Data extracted from a collection:
Content starts
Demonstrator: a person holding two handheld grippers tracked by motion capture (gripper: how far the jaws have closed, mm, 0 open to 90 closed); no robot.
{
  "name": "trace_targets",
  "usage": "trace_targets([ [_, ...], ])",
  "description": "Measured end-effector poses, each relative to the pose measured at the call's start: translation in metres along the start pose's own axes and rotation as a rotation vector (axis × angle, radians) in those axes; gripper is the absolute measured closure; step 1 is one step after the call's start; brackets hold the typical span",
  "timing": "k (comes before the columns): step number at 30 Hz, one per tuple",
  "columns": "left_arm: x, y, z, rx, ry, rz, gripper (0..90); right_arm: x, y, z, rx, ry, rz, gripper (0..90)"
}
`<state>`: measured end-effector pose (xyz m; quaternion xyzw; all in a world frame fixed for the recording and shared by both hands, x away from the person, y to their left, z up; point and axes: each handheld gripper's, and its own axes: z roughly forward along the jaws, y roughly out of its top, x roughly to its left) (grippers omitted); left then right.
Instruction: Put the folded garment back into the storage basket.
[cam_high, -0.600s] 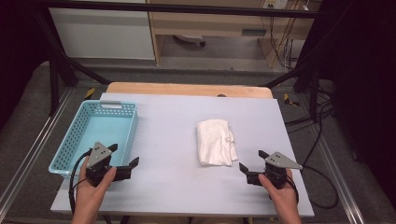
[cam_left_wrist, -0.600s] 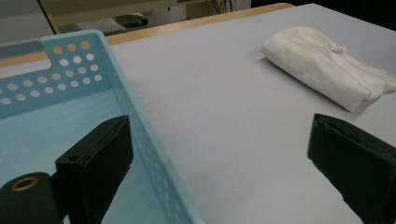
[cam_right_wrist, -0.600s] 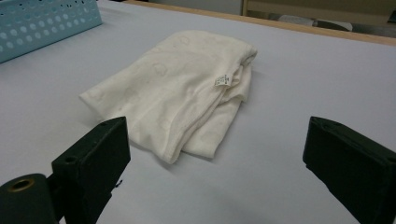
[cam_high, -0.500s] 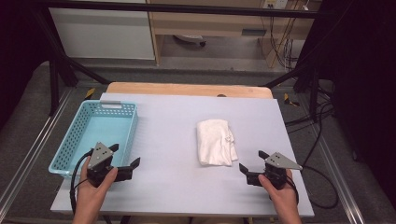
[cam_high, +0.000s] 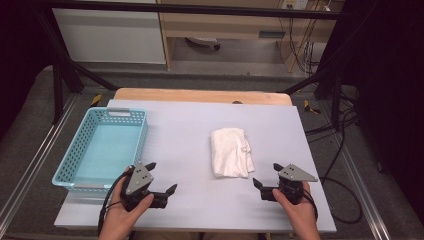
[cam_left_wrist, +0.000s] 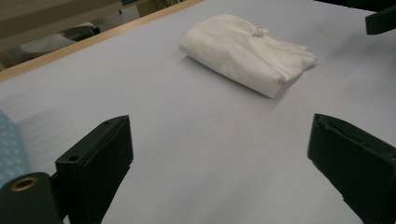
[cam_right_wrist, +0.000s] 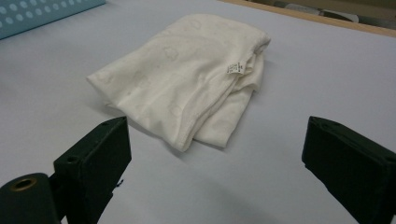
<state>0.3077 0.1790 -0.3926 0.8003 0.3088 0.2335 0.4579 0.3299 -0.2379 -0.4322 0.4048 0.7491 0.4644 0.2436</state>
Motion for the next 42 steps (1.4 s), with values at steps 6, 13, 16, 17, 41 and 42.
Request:
trace_targets([
  [6,-0.006,0.005,0.023,0.019,-0.022,-0.024,6.9,-0.002,-0.002,0.002,-0.023,0.013,0.079,8.3],
  [13,-0.009,0.010,0.055,0.072,-0.051,-0.031,8.0,-0.003,-0.002,0.000,-0.018,-0.002,0.066,8.2],
  [16,-0.012,0.014,0.069,0.088,-0.068,-0.041,8.6,-0.004,-0.001,0.002,-0.018,-0.001,0.071,8.1],
  [17,-0.014,0.015,0.073,0.099,-0.067,-0.036,8.7,-0.005,-0.001,0.002,-0.019,-0.001,0.072,8.1],
  [41,-0.036,0.027,0.118,0.156,-0.094,-0.008,23.9,0.000,0.002,0.002,-0.023,0.007,0.082,7.9],
  [42,-0.037,0.026,0.119,0.166,-0.093,-0.001,24.3,0.000,0.002,0.003,-0.020,0.008,0.079,8.0],
])
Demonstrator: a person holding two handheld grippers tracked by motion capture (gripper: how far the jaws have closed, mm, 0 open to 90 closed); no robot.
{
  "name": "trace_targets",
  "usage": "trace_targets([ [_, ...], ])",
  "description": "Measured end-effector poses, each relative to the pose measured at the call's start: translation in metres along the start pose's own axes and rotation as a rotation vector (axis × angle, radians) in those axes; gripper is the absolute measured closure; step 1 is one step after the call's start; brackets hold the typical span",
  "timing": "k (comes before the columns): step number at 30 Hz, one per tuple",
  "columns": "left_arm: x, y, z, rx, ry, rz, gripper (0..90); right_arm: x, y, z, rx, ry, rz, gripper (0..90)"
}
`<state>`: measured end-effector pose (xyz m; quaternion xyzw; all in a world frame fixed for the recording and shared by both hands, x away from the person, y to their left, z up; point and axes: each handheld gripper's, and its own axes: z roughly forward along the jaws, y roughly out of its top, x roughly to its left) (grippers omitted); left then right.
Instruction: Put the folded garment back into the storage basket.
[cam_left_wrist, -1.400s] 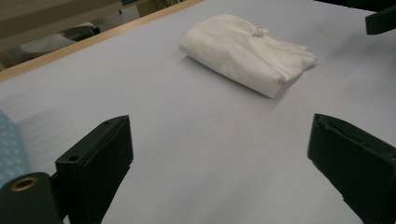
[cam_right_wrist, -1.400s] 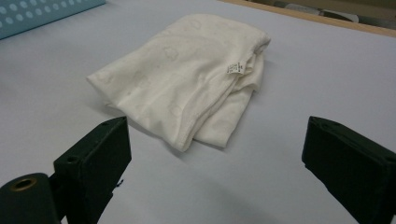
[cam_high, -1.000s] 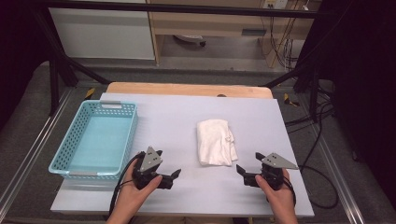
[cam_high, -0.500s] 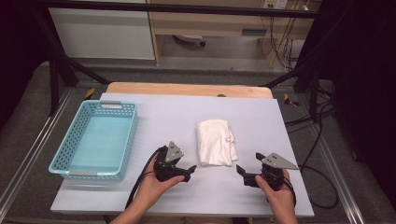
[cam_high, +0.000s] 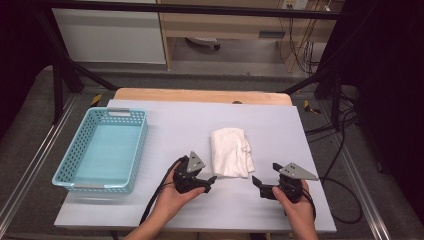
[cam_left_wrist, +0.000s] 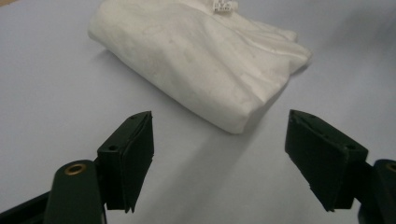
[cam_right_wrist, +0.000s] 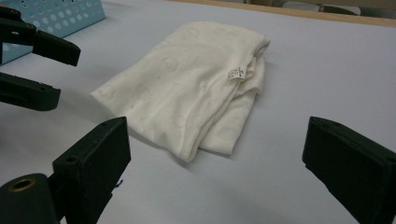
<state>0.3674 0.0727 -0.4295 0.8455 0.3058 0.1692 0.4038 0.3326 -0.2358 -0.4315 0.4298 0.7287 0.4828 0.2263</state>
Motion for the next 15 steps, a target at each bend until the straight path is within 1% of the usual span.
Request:
trace_targets([
  [2,-0.002,-0.001,0.002,0.009,-0.012,-0.006,25.7,0.002,0.000,0.001,0.004,0.001,-0.006,8.0],
  [5,-0.004,-0.002,0.006,0.011,-0.017,0.003,28.3,0.005,-0.001,0.000,0.009,0.005,-0.014,8.0],
  [6,-0.004,-0.002,0.008,0.013,-0.019,0.000,30.1,0.006,-0.001,0.000,0.012,0.006,-0.016,8.0],
  [8,-0.006,-0.002,0.012,0.031,-0.025,-0.022,32.4,0.007,0.000,0.000,0.010,0.012,-0.018,8.0],
  [9,-0.007,-0.002,0.015,0.041,-0.031,-0.020,33.4,0.008,0.000,0.001,0.011,0.016,-0.020,8.0],
  [10,-0.009,-0.002,0.018,0.051,-0.028,-0.007,34.8,0.008,0.000,0.001,0.012,0.017,-0.021,7.9],
  [12,-0.011,-0.003,0.023,0.066,-0.026,-0.006,38.0,0.008,0.000,0.001,0.018,0.022,-0.023,7.9],
  [15,-0.012,-0.004,0.030,0.060,-0.023,-0.029,46.0,0.009,0.000,0.001,0.018,0.023,-0.022,8.0],
])
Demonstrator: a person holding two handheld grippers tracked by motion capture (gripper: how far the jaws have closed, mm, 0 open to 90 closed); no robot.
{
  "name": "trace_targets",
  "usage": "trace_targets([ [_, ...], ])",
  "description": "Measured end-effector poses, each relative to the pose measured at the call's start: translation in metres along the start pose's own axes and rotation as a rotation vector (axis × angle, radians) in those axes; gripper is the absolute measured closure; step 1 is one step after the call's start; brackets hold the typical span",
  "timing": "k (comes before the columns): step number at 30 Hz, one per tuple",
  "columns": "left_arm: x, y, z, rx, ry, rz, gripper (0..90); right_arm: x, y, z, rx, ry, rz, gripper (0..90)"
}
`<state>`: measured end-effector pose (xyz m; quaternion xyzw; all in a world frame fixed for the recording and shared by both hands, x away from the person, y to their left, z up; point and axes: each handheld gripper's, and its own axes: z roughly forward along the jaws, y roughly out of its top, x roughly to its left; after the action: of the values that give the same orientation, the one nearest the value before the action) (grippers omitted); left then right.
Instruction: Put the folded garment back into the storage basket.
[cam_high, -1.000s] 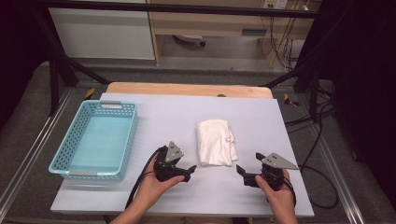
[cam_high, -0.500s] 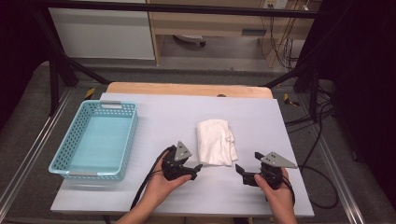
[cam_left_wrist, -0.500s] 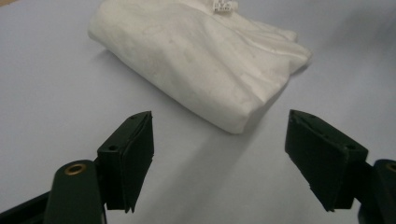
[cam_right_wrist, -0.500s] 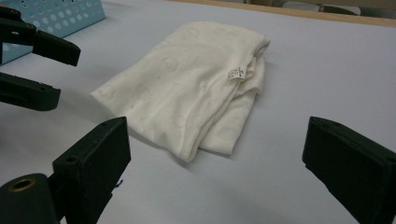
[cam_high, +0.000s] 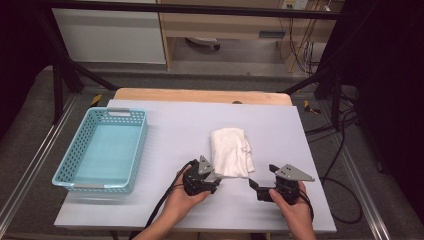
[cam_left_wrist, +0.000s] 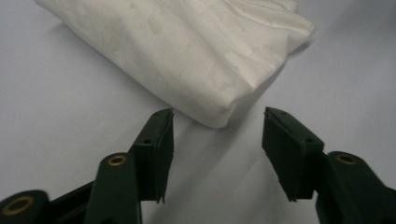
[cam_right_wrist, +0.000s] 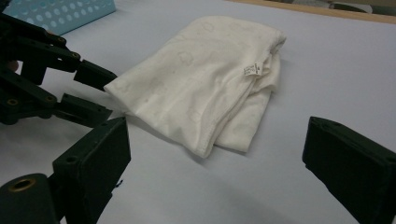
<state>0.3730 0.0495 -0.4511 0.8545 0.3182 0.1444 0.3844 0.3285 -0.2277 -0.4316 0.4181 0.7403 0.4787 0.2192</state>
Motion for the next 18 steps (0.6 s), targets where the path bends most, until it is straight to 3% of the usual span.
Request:
trace_targets([
  [3,0.0002,-0.0004,0.0063,-0.007,0.016,-0.003,53.2,0.0015,0.0001,-0.0008,-0.001,0.004,-0.003,7.9],
  [5,0.0025,-0.0013,0.0095,-0.024,0.025,-0.018,63.3,0.0038,0.0011,-0.0015,-0.005,0.012,-0.007,7.9],
  [14,0.0059,0.0006,0.0109,-0.024,0.030,-0.023,82.2,0.0068,0.0015,0.0005,0.005,0.021,-0.016,8.0],
  [18,0.0070,-0.0014,0.0078,-0.024,0.026,-0.022,84.6,0.0099,0.0013,-0.0021,0.002,0.019,-0.015,8.0],
])
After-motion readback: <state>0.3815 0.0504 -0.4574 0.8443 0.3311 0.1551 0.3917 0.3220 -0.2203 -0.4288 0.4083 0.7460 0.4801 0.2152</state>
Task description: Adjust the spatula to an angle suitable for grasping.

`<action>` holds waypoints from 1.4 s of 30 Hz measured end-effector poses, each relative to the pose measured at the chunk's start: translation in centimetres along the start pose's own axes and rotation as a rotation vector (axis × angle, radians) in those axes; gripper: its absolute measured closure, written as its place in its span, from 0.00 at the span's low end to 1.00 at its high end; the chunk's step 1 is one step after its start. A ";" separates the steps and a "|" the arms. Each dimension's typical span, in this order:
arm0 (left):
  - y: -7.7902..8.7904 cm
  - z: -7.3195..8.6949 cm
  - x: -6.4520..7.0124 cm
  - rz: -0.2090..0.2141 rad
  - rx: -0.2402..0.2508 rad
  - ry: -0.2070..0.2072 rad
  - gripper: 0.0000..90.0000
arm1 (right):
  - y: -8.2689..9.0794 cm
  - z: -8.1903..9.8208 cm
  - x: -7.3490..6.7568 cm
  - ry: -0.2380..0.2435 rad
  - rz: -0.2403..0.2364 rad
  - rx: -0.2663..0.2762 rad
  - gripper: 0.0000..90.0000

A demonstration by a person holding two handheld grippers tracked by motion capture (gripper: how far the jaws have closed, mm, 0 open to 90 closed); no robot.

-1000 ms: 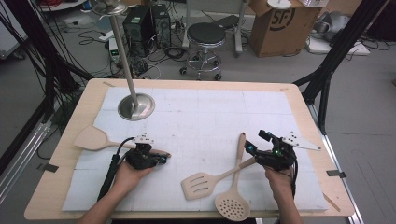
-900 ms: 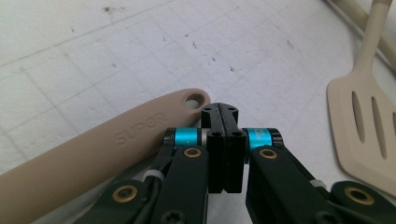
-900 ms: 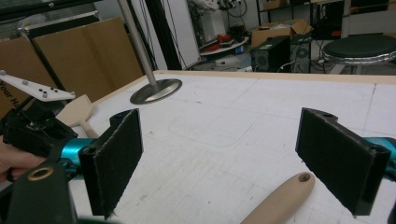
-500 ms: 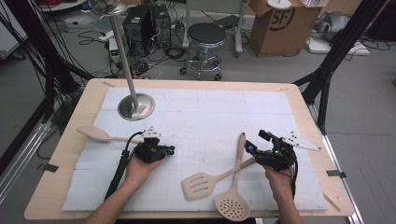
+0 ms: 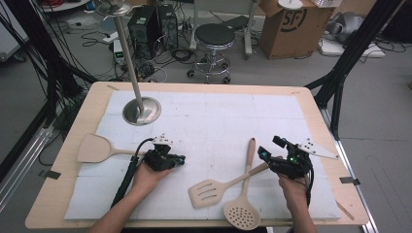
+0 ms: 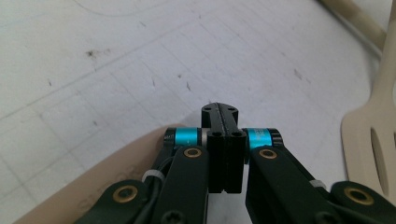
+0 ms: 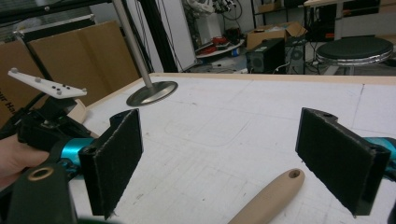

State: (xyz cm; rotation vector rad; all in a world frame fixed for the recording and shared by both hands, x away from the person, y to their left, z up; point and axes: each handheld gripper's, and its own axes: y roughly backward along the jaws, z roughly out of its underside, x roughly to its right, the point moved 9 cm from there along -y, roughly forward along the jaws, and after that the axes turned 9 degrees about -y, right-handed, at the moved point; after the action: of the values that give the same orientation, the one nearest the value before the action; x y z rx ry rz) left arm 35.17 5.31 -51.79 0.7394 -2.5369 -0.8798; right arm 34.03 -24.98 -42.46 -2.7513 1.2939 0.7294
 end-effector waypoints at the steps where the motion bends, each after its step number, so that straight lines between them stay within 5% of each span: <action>1: 0.0 0.0 0.0 0.000 0.000 0.000 1.00 | 0.0 0.0 0.0 -0.001 0.000 0.002 0.16; 3: 0.7 0.6 0.0 0.000 -0.015 -0.004 1.00 | 0.1 0.0 0.1 0.001 0.004 0.001 0.16; 7: 2.5 2.1 -1.1 -0.009 0.011 0.066 1.00 | 0.1 0.1 0.1 0.000 0.003 -0.001 0.16; 12: 2.9 2.4 -1.6 -0.027 0.023 0.085 1.00 | 0.0 0.2 0.1 0.000 0.006 -0.005 0.16; 26: 1.1 0.5 -2.7 -0.090 0.050 0.099 1.00 | -0.4 0.3 -0.2 -0.001 -0.002 -0.010 0.15; 33: -0.1 -1.0 -5.0 -0.123 0.057 0.127 1.00 | -0.1 0.2 0.1 -0.004 0.000 -0.006 0.16; 38: 0.3 -1.3 -5.8 -0.124 0.071 0.162 1.00 | -0.1 0.3 0.0 -0.004 -0.001 -0.006 0.15; 42: 2.5 -1.2 -7.0 -0.141 0.094 0.191 1.00 | -0.1 0.3 0.1 -0.005 0.000 -0.010 0.16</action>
State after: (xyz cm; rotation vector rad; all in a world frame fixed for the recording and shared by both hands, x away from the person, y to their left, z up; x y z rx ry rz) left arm 40.46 10.53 -50.34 0.9923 -2.3927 -0.6991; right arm 34.06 -24.90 -42.84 -2.7552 1.2928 0.7440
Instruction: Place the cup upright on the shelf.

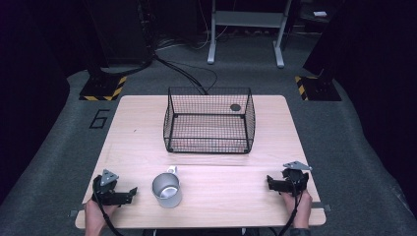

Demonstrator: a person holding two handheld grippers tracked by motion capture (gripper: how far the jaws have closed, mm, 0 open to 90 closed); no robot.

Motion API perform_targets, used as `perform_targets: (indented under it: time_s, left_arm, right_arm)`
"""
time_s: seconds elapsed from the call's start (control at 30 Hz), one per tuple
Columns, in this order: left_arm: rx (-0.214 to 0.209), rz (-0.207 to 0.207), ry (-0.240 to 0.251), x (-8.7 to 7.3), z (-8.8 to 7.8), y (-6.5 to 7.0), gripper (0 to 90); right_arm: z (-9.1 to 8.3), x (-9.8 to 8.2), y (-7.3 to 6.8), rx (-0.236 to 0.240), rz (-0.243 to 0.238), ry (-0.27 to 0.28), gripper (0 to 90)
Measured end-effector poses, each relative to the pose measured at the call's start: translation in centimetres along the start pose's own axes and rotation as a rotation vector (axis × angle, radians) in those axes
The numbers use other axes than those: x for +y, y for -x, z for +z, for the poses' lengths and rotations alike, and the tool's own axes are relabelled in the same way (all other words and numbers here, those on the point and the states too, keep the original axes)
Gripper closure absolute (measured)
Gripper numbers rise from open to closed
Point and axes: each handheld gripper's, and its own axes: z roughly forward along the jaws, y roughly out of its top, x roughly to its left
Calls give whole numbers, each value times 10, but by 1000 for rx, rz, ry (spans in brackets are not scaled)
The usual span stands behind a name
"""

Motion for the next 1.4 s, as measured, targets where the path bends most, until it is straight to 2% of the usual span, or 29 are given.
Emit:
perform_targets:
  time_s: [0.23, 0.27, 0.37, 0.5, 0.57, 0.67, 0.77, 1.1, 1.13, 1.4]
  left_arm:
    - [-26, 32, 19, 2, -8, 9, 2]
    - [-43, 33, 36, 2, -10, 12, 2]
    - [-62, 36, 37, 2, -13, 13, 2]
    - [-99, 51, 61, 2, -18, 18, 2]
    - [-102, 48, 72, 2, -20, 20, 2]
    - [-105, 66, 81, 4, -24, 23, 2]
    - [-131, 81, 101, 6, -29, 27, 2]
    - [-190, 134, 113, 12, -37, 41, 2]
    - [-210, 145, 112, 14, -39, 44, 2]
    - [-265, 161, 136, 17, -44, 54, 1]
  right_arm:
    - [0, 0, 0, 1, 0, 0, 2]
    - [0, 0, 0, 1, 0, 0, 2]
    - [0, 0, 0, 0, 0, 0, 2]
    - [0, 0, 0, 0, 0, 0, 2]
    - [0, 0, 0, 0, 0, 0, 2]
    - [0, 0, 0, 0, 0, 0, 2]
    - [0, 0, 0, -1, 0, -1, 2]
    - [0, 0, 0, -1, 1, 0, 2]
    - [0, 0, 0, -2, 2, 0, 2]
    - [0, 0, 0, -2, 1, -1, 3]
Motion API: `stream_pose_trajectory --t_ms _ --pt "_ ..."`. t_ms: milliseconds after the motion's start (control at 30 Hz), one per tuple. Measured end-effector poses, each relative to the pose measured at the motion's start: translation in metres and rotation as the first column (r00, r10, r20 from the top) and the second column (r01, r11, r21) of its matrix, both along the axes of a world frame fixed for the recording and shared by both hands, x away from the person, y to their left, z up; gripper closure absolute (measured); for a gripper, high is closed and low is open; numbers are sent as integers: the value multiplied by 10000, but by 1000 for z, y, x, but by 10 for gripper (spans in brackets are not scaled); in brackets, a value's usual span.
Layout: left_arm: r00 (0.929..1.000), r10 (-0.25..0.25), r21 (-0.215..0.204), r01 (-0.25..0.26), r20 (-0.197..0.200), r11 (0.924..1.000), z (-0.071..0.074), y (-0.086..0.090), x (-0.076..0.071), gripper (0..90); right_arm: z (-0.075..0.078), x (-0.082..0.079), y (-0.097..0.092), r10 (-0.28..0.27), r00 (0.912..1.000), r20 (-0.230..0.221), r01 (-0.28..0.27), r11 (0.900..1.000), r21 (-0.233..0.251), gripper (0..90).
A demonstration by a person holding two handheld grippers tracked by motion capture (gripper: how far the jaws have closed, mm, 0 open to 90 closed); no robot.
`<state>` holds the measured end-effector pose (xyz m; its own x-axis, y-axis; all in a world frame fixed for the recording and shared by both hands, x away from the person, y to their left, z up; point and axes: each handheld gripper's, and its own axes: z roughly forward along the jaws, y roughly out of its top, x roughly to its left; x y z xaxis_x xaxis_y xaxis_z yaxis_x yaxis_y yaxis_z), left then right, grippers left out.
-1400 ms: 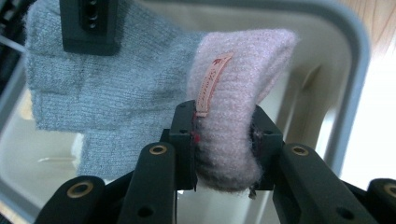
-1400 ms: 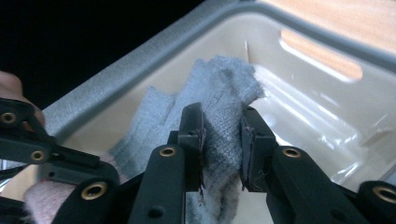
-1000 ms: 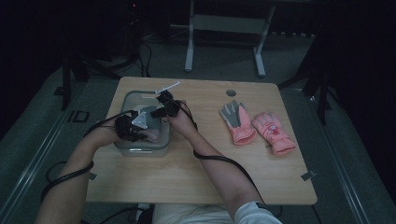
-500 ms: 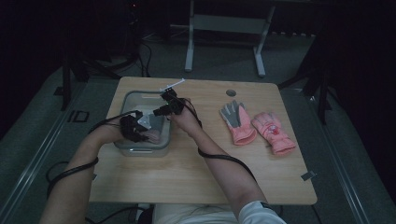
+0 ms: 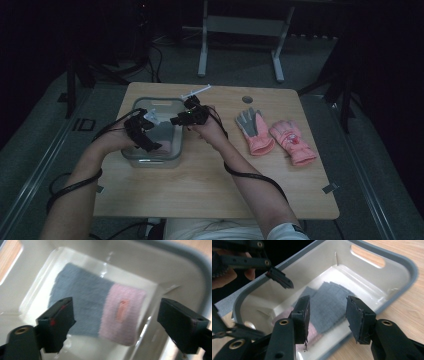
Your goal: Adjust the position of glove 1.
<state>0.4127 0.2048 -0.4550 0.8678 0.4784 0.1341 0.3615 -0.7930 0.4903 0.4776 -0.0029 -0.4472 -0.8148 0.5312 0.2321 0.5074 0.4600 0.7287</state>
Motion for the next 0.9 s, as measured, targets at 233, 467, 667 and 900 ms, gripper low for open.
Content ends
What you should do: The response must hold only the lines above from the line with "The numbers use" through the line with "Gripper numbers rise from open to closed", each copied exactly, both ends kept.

Reply to the task:
The numbers use other axes than those: x for +y, y for -x, z for +z, for the poses' lengths and rotations alike, and the tool's own axes are relabelled in the same way (all other words and numbers here, those on the point and the states too, keep the original axes)
Gripper closure absolute (measured)
Gripper numbers rise from open to closed

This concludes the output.